• _DATA EXTRACT_:

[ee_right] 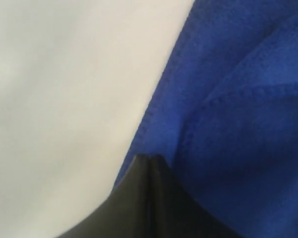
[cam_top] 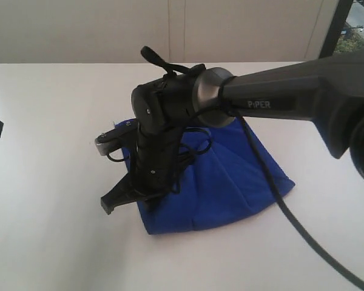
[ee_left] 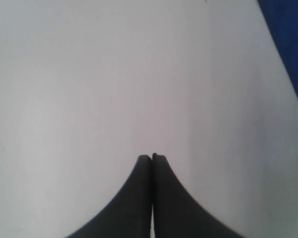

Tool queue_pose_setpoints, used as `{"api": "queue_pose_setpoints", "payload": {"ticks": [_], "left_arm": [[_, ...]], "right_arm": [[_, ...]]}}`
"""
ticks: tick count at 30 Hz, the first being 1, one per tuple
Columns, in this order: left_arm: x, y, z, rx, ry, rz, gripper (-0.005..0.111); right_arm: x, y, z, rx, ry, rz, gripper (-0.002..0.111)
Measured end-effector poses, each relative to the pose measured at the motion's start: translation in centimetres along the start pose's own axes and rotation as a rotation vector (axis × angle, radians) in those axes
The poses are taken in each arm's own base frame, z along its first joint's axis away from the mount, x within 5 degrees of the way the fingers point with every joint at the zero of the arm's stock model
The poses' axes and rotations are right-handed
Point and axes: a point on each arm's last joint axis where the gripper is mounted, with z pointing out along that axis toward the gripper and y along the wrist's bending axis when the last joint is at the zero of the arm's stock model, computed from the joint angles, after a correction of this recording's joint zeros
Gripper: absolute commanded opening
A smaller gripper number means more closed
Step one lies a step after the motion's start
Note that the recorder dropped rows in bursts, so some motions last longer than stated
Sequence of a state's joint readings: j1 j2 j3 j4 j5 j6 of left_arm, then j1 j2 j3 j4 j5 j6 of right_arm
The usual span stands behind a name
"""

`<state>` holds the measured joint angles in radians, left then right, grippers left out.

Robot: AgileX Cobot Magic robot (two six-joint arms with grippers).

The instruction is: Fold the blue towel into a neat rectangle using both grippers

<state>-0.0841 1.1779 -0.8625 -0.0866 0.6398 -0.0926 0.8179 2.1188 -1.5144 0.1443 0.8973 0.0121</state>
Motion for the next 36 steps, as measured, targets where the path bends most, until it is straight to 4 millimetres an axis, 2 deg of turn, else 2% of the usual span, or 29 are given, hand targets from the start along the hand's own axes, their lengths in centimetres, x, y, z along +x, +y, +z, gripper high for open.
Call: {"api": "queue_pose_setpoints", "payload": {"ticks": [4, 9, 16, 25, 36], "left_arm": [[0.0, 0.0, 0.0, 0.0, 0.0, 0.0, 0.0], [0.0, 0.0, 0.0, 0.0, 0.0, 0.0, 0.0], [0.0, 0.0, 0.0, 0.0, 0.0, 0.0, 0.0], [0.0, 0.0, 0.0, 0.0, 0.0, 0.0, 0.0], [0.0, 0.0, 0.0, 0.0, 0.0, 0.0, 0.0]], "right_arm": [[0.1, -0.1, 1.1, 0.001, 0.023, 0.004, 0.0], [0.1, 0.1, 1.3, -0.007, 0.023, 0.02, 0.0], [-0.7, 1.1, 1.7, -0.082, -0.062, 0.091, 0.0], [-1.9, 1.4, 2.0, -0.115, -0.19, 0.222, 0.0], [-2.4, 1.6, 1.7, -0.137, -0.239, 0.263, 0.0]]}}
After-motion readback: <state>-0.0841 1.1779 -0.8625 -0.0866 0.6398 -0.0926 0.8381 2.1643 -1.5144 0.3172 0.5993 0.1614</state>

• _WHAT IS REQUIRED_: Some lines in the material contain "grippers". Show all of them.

• _WRITTEN ANSWER_:
`<state>` holds the measured joint angles in radians, left then right, grippers left out.
Robot: AgileX Cobot Magic robot (two six-joint arms with grippers).
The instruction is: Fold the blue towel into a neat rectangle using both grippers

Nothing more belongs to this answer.